*Work item*
What is the number of lines in these records that hold the word "before"? Reply with that number alone.

*Material for this task*
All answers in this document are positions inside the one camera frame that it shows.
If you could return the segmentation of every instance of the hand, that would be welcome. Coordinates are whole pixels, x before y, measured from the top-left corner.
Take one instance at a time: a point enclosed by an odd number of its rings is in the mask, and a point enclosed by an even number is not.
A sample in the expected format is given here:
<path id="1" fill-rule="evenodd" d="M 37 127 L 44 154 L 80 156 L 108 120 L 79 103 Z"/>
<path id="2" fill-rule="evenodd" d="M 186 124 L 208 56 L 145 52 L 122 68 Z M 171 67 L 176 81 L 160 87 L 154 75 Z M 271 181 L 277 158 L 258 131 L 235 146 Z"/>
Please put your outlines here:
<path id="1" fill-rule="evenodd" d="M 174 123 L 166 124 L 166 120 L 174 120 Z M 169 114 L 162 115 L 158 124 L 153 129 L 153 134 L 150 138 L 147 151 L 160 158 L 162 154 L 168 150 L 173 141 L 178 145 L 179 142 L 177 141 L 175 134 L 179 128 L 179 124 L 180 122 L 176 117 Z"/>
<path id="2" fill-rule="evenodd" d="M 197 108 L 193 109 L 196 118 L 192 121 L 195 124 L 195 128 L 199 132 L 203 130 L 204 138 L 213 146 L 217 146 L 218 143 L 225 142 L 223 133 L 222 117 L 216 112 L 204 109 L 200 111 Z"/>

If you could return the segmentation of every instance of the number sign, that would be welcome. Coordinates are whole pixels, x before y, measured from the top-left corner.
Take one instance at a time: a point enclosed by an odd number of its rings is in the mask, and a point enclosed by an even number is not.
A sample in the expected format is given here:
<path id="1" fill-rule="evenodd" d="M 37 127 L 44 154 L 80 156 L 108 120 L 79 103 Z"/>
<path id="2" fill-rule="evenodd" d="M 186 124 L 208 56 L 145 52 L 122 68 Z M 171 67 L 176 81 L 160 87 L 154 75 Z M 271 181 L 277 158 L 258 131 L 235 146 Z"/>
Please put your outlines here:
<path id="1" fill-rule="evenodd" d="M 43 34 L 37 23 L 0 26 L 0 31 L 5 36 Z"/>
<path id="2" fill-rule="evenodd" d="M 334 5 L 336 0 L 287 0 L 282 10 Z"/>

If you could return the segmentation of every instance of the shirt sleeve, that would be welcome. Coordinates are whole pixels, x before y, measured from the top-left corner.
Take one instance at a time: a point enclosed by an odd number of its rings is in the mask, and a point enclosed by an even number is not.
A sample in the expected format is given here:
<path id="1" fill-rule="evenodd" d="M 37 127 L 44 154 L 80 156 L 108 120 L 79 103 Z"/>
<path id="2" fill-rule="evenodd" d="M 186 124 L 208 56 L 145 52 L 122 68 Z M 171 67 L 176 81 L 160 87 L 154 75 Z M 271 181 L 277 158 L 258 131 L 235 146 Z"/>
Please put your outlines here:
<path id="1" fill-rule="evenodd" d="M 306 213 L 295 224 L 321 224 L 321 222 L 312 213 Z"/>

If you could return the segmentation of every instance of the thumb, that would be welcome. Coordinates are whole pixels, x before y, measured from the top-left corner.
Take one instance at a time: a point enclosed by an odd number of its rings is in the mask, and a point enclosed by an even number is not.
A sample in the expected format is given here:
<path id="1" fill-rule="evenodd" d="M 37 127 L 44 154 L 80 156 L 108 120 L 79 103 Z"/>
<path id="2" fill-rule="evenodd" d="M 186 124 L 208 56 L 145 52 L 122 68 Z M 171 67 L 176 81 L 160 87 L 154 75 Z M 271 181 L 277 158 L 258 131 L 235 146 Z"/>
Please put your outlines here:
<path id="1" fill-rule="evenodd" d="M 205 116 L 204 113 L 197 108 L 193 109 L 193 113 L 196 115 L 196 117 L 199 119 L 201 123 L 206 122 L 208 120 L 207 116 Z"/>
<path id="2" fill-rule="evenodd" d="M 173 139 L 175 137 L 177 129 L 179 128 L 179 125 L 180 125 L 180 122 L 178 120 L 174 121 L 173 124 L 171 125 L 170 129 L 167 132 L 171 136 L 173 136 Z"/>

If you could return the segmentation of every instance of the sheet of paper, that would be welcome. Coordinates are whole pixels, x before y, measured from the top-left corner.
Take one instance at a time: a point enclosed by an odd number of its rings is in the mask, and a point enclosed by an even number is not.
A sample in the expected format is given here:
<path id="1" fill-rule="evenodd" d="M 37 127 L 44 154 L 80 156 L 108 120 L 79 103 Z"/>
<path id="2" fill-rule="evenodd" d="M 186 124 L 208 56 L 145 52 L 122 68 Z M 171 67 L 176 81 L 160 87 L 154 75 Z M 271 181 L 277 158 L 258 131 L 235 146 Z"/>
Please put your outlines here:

*Response to this exercise*
5